### [Task material]

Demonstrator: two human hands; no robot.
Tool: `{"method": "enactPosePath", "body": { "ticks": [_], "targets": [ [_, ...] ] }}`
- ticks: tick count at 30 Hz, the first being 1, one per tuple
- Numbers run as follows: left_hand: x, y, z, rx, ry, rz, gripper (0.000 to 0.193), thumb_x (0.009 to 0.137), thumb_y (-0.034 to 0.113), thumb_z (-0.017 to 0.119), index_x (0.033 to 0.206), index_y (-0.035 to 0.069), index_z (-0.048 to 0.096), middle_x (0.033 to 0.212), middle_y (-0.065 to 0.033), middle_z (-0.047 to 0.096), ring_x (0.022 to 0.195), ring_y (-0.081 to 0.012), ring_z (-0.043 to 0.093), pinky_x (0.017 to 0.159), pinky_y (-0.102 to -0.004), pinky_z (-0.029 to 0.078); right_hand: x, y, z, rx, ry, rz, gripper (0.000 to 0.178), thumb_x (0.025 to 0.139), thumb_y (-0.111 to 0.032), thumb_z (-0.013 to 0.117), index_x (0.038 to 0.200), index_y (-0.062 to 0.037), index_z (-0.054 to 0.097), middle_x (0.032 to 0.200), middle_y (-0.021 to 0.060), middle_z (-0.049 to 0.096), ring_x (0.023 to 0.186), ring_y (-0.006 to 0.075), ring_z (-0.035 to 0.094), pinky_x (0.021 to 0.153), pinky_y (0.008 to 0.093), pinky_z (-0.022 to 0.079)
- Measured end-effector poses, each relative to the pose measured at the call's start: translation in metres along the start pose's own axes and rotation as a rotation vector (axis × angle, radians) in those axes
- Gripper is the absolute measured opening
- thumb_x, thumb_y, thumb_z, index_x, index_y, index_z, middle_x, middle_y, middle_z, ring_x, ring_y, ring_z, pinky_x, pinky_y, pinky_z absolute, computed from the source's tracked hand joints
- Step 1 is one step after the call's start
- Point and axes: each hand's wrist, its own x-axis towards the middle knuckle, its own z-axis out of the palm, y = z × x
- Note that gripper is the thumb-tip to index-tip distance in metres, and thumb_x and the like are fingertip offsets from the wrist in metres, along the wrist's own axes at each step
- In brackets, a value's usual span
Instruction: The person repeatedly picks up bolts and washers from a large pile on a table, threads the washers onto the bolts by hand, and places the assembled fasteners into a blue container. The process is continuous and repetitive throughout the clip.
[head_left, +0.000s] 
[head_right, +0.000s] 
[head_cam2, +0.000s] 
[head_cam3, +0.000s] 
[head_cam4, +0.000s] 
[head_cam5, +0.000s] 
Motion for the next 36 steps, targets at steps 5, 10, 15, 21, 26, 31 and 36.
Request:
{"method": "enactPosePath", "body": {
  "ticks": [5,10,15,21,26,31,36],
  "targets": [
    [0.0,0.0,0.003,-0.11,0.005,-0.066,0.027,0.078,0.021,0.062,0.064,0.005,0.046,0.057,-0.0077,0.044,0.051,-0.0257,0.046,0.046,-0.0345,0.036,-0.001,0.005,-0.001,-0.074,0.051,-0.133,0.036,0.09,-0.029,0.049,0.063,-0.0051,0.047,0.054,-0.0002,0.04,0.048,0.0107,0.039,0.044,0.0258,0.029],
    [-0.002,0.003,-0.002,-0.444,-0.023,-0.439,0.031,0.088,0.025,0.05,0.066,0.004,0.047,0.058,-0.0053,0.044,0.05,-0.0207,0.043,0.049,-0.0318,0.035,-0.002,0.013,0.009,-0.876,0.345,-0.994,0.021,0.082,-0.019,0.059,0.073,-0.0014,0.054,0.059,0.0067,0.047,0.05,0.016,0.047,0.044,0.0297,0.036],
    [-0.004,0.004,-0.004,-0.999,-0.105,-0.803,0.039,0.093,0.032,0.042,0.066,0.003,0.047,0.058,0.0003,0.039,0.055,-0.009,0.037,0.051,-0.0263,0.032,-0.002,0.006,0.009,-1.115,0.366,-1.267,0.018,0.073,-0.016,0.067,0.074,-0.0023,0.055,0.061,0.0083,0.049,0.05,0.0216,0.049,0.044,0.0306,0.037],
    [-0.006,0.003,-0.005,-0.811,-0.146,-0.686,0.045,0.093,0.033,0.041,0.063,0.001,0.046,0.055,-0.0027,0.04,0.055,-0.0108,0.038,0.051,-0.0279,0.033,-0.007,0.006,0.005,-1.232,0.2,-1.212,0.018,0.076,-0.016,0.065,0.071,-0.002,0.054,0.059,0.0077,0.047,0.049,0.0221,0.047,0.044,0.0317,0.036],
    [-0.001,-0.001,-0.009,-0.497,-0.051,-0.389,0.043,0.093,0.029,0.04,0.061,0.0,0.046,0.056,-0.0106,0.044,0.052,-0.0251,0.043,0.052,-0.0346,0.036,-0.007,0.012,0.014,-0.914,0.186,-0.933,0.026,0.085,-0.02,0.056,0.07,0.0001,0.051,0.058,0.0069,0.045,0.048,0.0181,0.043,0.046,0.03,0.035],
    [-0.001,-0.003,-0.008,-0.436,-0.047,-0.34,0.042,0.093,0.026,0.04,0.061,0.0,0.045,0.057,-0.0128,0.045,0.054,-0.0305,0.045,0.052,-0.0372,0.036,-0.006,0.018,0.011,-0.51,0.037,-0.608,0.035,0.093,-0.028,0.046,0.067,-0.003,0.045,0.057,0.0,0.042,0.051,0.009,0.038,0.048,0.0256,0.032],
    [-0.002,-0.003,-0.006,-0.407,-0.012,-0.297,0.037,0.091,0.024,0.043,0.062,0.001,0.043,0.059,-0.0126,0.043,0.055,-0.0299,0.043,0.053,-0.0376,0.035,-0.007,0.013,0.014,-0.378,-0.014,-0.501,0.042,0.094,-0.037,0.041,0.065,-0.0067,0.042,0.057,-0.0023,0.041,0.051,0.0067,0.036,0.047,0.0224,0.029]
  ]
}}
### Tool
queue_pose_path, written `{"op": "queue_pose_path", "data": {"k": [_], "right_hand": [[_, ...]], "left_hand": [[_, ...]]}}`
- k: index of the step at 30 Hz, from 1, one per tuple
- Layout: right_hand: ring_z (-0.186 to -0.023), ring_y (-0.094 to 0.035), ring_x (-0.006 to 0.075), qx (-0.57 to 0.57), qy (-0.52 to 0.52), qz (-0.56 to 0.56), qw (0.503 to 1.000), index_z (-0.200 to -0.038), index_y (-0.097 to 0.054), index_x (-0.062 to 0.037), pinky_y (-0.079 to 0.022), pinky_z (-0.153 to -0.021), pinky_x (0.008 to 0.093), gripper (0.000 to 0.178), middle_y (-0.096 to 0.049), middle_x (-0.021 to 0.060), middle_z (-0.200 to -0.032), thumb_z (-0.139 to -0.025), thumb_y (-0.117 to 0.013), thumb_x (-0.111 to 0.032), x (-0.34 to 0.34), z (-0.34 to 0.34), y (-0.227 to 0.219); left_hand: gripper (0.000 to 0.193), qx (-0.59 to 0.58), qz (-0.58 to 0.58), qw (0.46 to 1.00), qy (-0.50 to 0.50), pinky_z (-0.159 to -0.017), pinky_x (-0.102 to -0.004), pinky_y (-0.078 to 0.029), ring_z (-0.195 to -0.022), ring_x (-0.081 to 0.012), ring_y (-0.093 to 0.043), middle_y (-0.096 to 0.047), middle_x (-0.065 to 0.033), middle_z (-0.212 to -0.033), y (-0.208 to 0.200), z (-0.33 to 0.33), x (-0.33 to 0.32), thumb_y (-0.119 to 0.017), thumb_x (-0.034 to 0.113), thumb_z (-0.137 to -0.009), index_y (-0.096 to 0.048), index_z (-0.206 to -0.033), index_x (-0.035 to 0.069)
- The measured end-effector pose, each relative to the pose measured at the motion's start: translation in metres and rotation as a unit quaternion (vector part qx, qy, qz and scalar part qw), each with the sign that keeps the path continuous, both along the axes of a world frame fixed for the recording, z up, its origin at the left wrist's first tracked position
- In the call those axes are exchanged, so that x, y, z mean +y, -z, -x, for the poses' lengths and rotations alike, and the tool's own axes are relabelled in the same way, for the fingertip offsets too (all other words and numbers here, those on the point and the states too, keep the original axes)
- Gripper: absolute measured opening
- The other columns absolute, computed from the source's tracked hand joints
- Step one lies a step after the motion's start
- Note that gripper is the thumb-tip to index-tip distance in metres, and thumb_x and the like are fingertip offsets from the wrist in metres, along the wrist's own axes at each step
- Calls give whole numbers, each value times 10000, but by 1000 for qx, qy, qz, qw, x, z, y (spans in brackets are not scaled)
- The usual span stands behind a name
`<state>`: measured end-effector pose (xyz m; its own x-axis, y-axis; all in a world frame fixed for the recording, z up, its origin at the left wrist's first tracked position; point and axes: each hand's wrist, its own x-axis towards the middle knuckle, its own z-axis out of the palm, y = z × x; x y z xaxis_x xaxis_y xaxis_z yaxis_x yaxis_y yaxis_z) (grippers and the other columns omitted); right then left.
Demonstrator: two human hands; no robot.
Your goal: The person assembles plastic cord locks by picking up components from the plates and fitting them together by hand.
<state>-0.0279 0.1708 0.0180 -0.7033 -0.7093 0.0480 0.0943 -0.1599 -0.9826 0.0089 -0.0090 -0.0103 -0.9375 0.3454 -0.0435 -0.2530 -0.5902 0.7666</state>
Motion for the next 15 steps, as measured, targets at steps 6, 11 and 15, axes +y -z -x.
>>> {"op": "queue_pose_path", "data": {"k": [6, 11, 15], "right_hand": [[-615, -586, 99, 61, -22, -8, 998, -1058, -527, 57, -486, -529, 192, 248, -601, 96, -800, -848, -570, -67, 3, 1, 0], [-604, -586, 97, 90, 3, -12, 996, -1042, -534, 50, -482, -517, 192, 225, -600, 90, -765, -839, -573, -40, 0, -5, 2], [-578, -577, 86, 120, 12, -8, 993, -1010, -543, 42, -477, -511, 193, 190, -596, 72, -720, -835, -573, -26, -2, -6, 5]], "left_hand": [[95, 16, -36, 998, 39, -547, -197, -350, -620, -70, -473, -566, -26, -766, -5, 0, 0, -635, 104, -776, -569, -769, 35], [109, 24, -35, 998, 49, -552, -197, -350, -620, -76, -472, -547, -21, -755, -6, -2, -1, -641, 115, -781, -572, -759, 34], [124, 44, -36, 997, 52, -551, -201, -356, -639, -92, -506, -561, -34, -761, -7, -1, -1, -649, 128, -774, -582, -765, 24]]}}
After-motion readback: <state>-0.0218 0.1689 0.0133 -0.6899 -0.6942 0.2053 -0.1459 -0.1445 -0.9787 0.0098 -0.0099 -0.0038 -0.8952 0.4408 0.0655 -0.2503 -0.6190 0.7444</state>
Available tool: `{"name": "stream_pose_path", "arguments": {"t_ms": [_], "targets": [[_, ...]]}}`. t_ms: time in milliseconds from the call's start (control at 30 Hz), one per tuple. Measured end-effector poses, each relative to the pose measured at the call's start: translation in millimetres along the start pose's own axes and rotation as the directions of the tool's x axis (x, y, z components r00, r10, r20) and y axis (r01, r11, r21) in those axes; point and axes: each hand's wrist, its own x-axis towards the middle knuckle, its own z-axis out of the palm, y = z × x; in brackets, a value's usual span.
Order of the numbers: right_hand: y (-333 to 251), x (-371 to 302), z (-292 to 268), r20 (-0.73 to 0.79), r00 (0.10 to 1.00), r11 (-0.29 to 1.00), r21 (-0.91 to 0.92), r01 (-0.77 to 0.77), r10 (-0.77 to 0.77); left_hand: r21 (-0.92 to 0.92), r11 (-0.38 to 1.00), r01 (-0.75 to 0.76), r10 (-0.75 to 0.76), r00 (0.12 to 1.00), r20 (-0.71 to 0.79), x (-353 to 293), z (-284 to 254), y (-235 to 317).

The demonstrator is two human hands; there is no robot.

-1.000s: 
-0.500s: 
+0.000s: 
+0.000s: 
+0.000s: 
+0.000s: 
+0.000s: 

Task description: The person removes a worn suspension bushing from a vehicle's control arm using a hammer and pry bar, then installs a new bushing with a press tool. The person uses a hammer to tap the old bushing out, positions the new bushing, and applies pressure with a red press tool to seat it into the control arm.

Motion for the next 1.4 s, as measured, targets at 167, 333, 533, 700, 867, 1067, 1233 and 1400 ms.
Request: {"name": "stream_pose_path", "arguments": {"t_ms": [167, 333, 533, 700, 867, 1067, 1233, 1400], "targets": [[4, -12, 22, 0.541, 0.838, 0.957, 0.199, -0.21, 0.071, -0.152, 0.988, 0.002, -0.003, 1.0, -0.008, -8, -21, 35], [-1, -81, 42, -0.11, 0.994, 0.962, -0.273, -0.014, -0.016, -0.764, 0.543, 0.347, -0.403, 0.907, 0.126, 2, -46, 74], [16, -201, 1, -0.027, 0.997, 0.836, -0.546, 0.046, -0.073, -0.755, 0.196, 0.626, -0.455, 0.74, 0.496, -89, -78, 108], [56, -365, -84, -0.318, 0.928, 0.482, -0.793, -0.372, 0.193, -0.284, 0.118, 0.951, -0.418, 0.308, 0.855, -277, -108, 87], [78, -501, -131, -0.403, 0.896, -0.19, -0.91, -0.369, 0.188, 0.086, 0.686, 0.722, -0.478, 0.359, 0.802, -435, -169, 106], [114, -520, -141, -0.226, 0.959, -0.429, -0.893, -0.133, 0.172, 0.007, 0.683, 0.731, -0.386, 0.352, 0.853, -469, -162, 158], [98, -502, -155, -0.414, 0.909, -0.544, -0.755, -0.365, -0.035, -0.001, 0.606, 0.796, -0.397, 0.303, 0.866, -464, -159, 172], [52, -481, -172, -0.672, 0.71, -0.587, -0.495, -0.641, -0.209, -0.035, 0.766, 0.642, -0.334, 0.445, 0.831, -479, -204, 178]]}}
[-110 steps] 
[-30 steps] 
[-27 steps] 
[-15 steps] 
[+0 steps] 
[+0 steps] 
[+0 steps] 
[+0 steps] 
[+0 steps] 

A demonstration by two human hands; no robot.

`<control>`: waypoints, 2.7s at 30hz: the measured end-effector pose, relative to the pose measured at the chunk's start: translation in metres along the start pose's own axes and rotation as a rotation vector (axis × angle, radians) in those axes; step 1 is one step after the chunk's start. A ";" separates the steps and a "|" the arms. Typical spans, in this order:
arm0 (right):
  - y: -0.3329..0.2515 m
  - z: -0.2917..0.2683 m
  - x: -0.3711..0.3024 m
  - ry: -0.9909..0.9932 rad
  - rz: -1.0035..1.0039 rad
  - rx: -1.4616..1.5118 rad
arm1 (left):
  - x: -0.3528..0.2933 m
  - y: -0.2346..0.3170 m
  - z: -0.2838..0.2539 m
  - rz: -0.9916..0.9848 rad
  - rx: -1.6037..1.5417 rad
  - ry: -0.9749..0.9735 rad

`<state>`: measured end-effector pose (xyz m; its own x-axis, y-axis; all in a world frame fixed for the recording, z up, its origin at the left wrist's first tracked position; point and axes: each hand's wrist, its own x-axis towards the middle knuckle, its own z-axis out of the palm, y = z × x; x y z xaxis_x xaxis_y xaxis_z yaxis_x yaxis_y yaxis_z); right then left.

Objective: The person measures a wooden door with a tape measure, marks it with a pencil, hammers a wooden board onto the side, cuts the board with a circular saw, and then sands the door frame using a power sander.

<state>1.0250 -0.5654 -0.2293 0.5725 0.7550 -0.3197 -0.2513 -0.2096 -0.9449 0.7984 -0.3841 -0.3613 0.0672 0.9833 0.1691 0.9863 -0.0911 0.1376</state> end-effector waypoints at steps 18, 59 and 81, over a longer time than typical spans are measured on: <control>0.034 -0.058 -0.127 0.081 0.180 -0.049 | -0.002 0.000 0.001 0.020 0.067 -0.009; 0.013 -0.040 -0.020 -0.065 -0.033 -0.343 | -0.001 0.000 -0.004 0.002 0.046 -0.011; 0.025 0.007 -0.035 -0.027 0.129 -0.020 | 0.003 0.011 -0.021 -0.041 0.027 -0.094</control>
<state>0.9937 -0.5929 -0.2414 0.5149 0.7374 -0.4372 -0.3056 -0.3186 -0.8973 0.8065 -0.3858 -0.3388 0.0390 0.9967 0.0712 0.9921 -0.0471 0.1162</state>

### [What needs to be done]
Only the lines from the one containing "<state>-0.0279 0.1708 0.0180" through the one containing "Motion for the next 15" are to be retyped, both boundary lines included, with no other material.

### [Response to the exercise]
<state>-0.0279 0.1708 0.0180 -0.7033 -0.7093 0.0480 0.0943 -0.1599 -0.9826 0.0089 -0.0090 -0.0103 -0.9375 0.3454 -0.0435 -0.2530 -0.5902 0.7666</state>
Motion for the next 15 steps, as measured, targets at steps 6, 11 and 15, axes +y -z -x.

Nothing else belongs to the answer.